Locate the string "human" in the records below. Copy every line where it occurs.

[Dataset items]
---------------
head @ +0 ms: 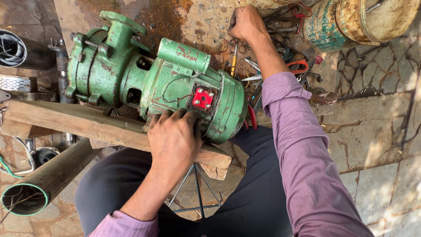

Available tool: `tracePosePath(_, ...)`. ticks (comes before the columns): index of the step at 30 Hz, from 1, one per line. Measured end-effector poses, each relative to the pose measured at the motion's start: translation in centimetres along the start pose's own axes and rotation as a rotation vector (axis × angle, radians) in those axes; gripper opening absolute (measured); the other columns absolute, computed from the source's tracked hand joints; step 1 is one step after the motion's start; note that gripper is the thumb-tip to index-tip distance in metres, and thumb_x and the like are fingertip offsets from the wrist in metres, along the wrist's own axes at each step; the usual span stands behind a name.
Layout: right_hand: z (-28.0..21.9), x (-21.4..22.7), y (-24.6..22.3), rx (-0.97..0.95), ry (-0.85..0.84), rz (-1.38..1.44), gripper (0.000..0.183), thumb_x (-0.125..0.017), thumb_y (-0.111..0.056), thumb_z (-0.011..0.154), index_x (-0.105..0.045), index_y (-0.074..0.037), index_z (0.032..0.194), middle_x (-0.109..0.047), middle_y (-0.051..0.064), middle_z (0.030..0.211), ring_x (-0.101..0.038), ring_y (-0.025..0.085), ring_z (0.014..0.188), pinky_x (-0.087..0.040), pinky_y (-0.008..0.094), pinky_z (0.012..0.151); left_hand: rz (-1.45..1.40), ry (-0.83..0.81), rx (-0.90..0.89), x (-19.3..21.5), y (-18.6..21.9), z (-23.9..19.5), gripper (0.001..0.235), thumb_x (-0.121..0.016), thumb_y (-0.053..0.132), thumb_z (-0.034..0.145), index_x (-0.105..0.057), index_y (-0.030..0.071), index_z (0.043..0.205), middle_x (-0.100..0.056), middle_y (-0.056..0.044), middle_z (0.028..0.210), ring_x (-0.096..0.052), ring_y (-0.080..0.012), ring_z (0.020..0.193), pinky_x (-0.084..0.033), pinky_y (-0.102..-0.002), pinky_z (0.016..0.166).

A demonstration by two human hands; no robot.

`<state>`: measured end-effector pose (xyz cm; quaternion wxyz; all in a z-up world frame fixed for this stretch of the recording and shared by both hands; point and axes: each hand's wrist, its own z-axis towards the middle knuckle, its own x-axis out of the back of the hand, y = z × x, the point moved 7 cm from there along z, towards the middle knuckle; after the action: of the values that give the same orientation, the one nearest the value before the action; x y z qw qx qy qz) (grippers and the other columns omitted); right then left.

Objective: The person works on the electrical connection terminal of a green water pump motor, using pliers, a wrench, and a screwdriver to manipulate wires and nuts.

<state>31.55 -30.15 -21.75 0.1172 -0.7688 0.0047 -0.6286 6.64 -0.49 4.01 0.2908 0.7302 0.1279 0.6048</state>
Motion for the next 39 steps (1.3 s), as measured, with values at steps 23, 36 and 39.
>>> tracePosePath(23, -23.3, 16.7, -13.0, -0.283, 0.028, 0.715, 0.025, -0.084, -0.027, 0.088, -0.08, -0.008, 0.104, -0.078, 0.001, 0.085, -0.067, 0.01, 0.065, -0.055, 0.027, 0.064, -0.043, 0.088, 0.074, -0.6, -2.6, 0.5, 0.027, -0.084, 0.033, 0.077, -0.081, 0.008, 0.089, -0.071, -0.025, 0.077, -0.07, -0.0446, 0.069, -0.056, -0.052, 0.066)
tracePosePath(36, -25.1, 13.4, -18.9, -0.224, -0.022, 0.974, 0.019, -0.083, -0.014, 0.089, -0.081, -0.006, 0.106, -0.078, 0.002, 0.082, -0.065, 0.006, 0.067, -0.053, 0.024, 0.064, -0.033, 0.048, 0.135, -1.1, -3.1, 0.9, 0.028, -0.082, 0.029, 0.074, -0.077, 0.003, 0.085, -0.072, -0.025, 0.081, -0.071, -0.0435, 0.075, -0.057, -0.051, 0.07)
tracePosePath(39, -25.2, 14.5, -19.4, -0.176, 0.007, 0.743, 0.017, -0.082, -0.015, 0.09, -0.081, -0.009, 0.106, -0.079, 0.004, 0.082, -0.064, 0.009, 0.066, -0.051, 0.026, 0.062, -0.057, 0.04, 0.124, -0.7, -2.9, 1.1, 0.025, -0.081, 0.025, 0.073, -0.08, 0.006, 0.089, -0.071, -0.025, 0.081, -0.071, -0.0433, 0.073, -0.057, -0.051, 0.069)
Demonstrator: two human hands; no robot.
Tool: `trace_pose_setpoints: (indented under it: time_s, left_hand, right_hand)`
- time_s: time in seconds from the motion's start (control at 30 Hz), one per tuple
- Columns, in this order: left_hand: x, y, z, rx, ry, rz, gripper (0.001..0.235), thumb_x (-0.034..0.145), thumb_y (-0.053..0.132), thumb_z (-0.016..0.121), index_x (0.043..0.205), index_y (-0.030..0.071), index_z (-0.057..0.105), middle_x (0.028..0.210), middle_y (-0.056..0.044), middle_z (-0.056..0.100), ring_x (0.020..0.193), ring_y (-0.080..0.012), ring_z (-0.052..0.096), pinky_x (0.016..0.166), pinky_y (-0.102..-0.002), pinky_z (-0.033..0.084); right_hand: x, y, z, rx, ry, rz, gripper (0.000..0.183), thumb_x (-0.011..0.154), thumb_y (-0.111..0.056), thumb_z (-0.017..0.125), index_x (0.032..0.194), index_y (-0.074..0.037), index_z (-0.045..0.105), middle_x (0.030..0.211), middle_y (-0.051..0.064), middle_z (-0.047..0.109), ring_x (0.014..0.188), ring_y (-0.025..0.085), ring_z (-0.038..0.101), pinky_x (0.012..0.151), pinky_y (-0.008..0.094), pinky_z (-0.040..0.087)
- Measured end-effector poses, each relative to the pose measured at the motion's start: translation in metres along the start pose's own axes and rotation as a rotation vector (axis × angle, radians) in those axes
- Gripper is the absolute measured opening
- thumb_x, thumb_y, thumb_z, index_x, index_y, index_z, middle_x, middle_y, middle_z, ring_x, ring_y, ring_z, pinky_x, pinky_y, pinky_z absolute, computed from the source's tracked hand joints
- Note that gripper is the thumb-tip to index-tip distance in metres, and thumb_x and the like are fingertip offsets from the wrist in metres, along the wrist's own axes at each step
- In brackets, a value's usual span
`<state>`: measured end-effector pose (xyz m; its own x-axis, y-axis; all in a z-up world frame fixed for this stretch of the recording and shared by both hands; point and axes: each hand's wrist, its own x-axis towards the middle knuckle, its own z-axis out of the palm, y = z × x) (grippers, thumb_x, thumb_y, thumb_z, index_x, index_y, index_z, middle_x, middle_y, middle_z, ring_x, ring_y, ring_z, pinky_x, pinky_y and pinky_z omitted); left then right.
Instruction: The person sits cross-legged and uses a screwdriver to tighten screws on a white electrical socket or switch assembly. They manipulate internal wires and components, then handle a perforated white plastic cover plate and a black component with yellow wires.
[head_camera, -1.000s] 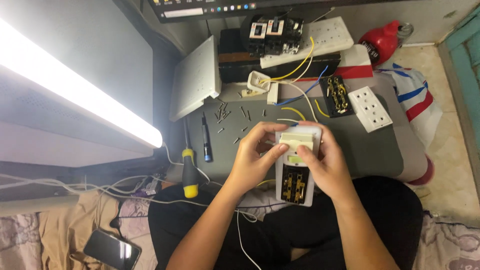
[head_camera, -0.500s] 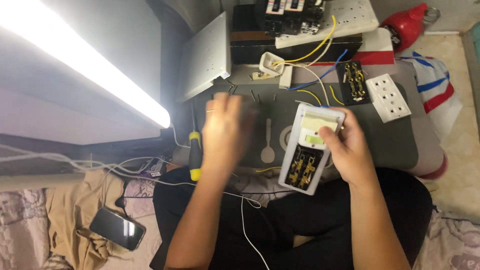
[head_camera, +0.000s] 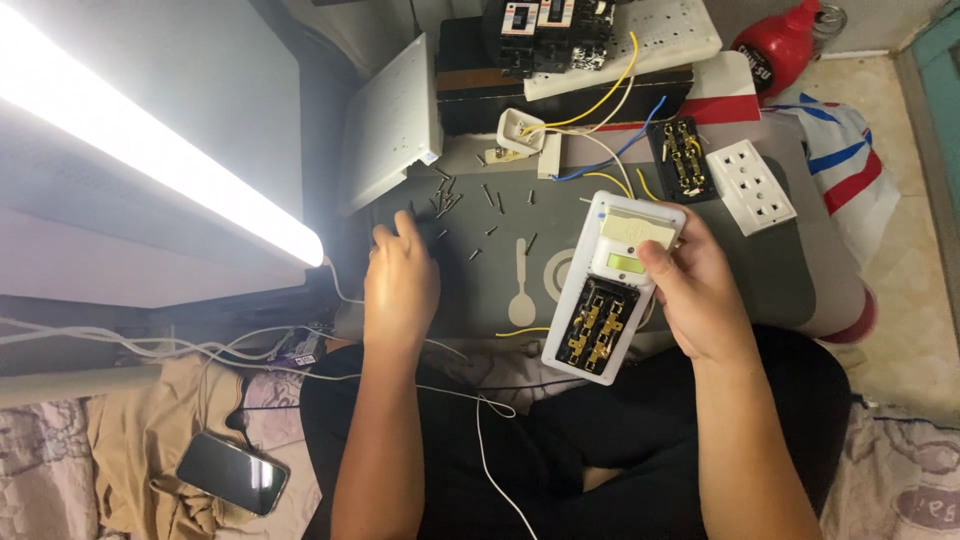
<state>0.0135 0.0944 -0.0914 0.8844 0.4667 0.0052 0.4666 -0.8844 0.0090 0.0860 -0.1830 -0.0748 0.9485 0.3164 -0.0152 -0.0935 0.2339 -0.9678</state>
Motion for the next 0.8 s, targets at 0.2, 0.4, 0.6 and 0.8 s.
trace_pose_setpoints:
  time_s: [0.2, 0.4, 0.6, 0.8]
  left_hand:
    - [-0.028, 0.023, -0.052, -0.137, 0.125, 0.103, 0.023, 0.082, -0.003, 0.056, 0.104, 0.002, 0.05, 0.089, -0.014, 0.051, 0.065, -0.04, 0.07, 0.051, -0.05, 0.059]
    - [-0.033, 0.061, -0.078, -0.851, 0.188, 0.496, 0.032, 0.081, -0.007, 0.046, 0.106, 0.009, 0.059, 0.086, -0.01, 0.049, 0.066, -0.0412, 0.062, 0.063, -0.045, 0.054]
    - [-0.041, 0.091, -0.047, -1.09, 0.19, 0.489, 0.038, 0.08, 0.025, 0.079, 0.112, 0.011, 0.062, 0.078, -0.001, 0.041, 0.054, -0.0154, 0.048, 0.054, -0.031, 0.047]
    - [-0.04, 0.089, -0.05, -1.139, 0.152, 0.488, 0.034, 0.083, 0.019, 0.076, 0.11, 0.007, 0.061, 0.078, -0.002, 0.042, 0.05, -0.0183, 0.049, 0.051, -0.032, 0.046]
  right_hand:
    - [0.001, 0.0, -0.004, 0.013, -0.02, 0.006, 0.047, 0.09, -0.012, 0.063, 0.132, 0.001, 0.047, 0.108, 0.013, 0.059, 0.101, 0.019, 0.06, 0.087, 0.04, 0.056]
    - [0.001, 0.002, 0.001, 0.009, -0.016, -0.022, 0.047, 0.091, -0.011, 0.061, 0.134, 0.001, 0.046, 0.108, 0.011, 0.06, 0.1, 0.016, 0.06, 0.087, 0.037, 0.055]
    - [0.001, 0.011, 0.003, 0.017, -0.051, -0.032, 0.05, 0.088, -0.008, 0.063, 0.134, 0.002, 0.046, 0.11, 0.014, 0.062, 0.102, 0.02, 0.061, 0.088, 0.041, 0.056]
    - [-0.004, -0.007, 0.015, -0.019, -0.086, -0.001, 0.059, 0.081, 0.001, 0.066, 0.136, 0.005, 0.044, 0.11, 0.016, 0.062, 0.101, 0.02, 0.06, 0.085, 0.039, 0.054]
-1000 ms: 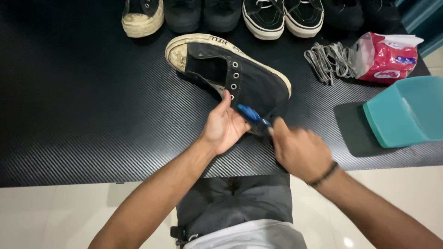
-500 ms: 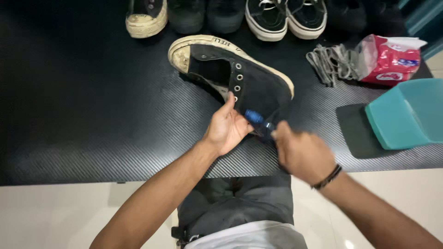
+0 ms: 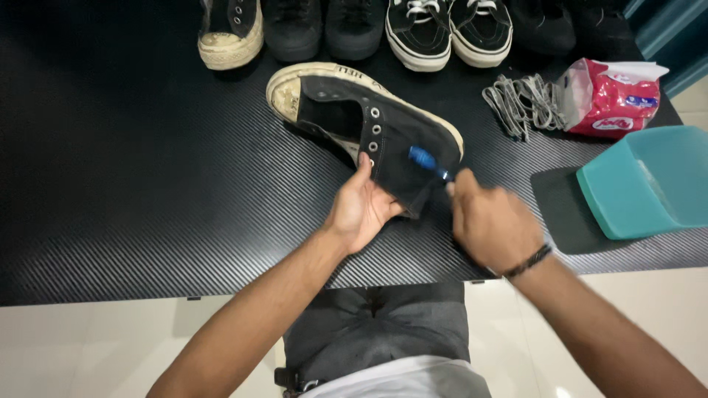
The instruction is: The person scrubs a black canvas sneaker with a blue toothbrush, repeatedly dipping the brush into a small blue container of water. They clean the upper fabric and the white rubber toe cap of the shoe.
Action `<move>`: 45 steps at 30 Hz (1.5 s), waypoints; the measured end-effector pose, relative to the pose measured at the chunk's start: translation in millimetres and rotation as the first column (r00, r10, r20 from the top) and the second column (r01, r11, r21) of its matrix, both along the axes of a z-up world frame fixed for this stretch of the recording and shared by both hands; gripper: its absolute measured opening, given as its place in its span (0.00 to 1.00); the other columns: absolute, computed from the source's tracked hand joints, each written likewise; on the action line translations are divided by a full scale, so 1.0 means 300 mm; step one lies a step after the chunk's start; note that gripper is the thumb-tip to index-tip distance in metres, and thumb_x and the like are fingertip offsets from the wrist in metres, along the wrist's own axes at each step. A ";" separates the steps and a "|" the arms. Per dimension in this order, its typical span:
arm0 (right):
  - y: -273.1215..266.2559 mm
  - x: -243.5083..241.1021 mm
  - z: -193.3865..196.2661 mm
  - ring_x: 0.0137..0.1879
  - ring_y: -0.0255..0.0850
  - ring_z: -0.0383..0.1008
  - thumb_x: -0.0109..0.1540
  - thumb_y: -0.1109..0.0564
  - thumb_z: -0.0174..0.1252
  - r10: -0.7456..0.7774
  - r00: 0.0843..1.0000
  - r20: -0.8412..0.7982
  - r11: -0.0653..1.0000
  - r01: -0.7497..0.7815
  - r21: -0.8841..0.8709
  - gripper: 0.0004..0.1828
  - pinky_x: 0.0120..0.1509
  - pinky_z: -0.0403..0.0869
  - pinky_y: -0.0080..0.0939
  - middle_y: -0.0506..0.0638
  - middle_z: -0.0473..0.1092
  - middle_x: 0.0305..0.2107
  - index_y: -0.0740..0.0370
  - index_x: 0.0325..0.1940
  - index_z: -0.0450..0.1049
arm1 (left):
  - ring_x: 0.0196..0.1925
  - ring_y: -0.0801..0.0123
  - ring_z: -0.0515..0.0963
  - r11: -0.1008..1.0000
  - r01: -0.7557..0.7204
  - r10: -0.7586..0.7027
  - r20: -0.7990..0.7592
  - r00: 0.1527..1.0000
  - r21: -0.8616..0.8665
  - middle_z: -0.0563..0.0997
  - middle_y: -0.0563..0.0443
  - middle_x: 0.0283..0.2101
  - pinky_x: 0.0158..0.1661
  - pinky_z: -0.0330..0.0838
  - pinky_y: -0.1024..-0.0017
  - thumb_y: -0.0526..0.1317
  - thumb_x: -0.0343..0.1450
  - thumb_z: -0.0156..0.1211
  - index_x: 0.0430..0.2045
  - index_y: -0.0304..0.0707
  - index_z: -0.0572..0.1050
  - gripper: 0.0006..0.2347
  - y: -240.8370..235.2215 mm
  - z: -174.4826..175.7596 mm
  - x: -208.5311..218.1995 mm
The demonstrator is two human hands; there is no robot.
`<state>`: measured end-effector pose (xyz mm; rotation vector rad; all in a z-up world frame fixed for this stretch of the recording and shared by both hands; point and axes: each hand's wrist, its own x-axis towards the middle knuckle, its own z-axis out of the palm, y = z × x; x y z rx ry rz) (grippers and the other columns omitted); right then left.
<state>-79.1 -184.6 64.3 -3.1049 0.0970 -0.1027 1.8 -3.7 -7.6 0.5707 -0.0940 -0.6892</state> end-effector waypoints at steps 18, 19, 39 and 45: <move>-0.080 -0.072 0.066 0.17 0.53 0.77 0.70 0.52 0.44 0.075 0.997 0.019 0.981 -0.077 0.178 0.17 0.21 0.74 0.45 0.59 0.70 0.08 0.57 0.28 0.67 | 0.40 0.28 0.82 0.578 -0.434 0.098 0.469 0.878 0.691 0.72 0.18 0.51 0.25 0.84 0.54 0.44 0.69 0.63 0.62 0.27 0.59 0.30 0.098 0.246 -0.068; -0.077 -0.076 0.060 0.17 0.53 0.77 0.70 0.52 0.44 0.073 0.997 0.017 0.981 -0.075 0.181 0.17 0.21 0.74 0.45 0.59 0.70 0.08 0.57 0.28 0.67 | 0.40 0.28 0.82 0.577 -0.431 0.095 0.467 0.879 0.694 0.72 0.18 0.51 0.25 0.84 0.54 0.44 0.69 0.63 0.62 0.27 0.59 0.30 0.112 0.260 -0.079; -0.085 -0.081 0.070 0.22 0.63 0.80 0.58 0.66 0.51 0.245 0.967 0.069 0.852 -0.249 0.461 0.14 0.20 0.73 0.56 0.65 0.74 0.15 0.72 0.48 0.65 | 0.08 0.76 0.64 0.562 -0.801 0.112 0.940 0.323 0.208 0.67 0.57 0.06 0.15 0.58 0.84 0.40 0.80 0.36 0.08 0.46 0.67 0.24 0.083 0.302 -0.087; -0.341 -0.202 0.196 0.24 0.55 0.74 0.65 0.55 0.56 0.121 0.963 0.242 0.954 -0.180 0.239 0.32 0.31 0.68 0.53 0.57 0.76 0.24 0.47 0.75 0.64 | 0.19 0.75 0.72 0.708 -0.664 0.121 0.885 0.450 0.241 0.74 0.52 0.23 0.24 0.68 0.78 0.42 0.79 0.41 0.36 0.36 0.70 0.10 -0.182 0.407 -0.148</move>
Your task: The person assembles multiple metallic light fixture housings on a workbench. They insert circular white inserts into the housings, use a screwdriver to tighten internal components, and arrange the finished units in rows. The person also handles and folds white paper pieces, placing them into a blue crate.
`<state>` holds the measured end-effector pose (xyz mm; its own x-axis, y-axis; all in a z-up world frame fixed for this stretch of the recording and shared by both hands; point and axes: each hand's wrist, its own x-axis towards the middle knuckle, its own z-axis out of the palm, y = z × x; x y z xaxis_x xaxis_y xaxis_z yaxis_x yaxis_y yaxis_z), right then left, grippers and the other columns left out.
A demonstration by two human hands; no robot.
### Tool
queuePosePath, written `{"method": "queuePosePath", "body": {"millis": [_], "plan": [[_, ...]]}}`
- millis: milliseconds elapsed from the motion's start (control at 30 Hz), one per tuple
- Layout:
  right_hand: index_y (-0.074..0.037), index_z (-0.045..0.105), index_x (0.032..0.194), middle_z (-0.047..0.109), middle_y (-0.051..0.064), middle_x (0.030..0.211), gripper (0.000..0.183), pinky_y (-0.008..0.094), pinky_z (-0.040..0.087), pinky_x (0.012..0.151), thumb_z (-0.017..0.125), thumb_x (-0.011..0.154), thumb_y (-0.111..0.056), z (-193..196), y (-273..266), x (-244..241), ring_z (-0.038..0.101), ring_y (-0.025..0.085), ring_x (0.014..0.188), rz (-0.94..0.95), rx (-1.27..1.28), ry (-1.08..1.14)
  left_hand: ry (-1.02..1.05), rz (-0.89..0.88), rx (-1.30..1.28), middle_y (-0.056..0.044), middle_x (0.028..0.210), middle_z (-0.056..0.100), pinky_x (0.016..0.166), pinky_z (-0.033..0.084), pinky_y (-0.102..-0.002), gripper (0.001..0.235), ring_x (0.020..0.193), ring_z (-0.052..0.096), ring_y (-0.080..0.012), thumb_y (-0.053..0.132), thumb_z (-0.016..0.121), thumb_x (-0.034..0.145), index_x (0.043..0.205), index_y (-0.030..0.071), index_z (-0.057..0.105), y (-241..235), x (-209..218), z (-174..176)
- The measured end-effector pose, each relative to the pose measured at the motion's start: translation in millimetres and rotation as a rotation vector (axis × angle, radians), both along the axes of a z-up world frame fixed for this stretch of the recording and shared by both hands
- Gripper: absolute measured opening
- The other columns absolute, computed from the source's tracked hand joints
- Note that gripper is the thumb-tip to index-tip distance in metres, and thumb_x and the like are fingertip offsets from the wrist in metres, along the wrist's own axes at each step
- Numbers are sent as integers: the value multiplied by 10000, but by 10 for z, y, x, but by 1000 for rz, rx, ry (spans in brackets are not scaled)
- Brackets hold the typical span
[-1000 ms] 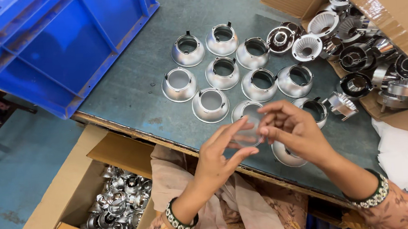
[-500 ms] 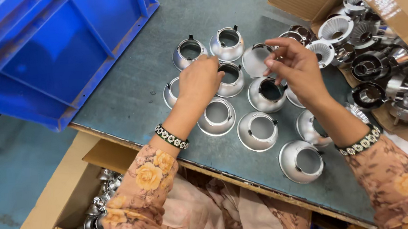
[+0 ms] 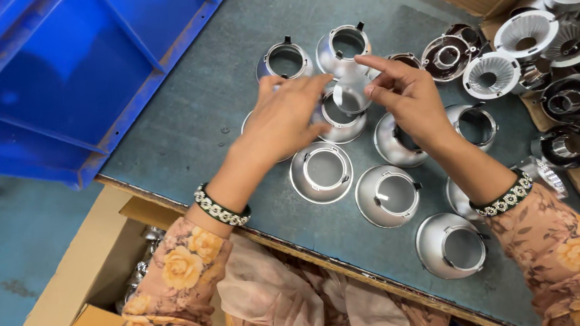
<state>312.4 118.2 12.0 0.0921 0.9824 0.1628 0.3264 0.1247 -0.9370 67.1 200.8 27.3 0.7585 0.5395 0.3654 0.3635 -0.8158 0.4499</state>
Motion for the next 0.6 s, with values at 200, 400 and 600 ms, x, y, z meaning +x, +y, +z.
{"method": "queuePosePath", "body": {"millis": [200,400,600], "plan": [[-108,696,1319,669,-36,948,387,207,439,643,666,950,1,130,-1,-111,602,29,827,21,-75,-31,52,48,9,-106,1139,696,983,348,-489,977,1110,641,-258,341,933,632,1435,34,471,-90,159,-32],[-96,717,1288,681,-25,964,371,198,448,698,714,929,-4,136,17,-126,594,38,843,15,-96,-123,28,59,27,-106,1158,703,970,355,-474,988,1081,668,-251,347,943,610,1414,5,481,-78,159,-94],[-89,713,1298,699,-30,971,358,205,508,820,695,945,-31,107,54,-64,621,46,883,63,-119,34,7,64,48,-114,1184,703,968,357,-461,975,1080,677,-249,346,943,593,1392,5,502,-84,157,-129]]}}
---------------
» THE COMPLETED TASK:
A demonstration by two human hands; no robot.
Demonstrator: two human hands; no robot.
The demonstrator is two human hands; there is no robot.
A demonstration by two human hands; no robot.

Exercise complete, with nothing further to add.